Keep the pictures out. Write out every line of the listing exactly.

───── Supplied material ─────

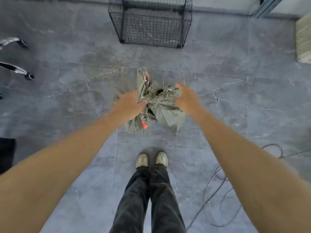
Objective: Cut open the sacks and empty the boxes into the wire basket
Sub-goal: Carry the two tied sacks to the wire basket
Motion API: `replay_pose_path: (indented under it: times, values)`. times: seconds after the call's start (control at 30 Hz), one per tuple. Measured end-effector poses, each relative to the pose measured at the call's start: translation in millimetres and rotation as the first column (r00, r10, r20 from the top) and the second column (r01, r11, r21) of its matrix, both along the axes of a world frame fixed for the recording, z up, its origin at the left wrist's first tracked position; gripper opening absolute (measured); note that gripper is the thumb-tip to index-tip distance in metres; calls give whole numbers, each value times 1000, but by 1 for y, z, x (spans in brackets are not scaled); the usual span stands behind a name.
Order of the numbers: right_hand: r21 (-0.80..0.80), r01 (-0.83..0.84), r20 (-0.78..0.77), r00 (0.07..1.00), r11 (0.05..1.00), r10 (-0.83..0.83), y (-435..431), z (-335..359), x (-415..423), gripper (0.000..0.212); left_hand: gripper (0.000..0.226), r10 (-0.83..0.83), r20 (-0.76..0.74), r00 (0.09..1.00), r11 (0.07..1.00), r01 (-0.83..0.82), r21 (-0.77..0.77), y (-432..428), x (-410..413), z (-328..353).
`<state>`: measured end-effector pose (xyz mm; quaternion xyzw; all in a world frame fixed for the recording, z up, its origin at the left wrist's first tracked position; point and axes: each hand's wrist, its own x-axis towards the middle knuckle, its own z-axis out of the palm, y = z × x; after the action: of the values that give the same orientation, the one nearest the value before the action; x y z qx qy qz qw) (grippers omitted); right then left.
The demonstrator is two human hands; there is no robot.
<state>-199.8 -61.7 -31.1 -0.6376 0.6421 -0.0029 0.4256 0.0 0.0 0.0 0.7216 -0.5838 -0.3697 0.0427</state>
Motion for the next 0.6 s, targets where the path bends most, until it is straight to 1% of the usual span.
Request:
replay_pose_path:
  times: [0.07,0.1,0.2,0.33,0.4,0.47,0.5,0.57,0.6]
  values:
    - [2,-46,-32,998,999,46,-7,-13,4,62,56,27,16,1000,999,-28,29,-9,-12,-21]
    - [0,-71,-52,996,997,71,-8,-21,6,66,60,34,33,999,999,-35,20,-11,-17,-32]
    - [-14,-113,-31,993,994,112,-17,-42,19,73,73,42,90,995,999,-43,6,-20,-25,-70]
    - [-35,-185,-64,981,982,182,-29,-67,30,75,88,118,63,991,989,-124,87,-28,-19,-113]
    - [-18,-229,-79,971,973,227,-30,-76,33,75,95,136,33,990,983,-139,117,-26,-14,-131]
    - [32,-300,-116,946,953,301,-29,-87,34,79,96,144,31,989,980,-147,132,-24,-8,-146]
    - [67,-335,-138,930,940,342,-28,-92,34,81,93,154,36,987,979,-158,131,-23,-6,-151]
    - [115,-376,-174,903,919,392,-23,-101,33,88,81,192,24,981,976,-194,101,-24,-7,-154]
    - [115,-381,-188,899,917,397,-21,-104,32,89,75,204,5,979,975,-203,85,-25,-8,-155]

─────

● **Task answer**:
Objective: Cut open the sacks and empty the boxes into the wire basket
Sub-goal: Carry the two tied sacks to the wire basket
Motion API: `replay_pose_path: (indented under it: times, values)`. times: seconds after the call's start (control at 30 Hz), one per tuple. Measured end-effector poses, each relative to the pose measured at the call's start: translation in millimetres and rotation as the first column (r00, r10, r20 from the top) and the second column (r01, r11, r21) of its matrix, both along the axes of a world frame fixed for the recording, z up, its origin at the left wrist's first tracked position; gripper opening absolute (measured); note that gripper is the thumb-tip to index-tip distance in metres; calls give whole numbers, each value times 1000, but by 1 for y, z, x (spans in brackets are not scaled); the usual span stands behind a name.
Order of the numbers: right_hand: r21 (-0.80..0.80), r01 (-0.83..0.84), r20 (-0.78..0.77), r00 (0.07..1.00), r11 (0.05..1.00), r10 (-0.83..0.83), y (-435..431), z (-335..359), x (-415..423), gripper (0.000..0.212); left_hand: gripper (0.000..0.226), r10 (-0.83..0.83), r20 (-0.76..0.74), r00 (0.09..1.00), r11 (0.07..1.00), r01 (-0.83..0.82), r21 (-0.77..0.77), y (-432..428), x (-410..413), z (-328..353).
`<state>`: measured end-effector pose (xyz mm; quaternion xyzw; all in a world frame fixed for the recording, z up, its origin at the left wrist's first tracked position; point and axes: each hand's wrist, its own x-axis towards the middle knuckle, its own z-axis out of the palm, y = z × x; after the action: of the values that give the same orientation, the one nearest the value before the action; x y z qx qy qz qw) (grippers omitted); right then left.
The demonstrator is two human hands; there is no robot.
<state>-199.8 -61.7 -31.1 -0.6376 0.6421 -0.0029 0.4256 0.0 0.0 0.0 0.7216 -0.5838 -0.3697 0.0427</state>
Motion for the next 0.6 s, targets where the path bends most, until it is straight to 1% of the usual span.
Request:
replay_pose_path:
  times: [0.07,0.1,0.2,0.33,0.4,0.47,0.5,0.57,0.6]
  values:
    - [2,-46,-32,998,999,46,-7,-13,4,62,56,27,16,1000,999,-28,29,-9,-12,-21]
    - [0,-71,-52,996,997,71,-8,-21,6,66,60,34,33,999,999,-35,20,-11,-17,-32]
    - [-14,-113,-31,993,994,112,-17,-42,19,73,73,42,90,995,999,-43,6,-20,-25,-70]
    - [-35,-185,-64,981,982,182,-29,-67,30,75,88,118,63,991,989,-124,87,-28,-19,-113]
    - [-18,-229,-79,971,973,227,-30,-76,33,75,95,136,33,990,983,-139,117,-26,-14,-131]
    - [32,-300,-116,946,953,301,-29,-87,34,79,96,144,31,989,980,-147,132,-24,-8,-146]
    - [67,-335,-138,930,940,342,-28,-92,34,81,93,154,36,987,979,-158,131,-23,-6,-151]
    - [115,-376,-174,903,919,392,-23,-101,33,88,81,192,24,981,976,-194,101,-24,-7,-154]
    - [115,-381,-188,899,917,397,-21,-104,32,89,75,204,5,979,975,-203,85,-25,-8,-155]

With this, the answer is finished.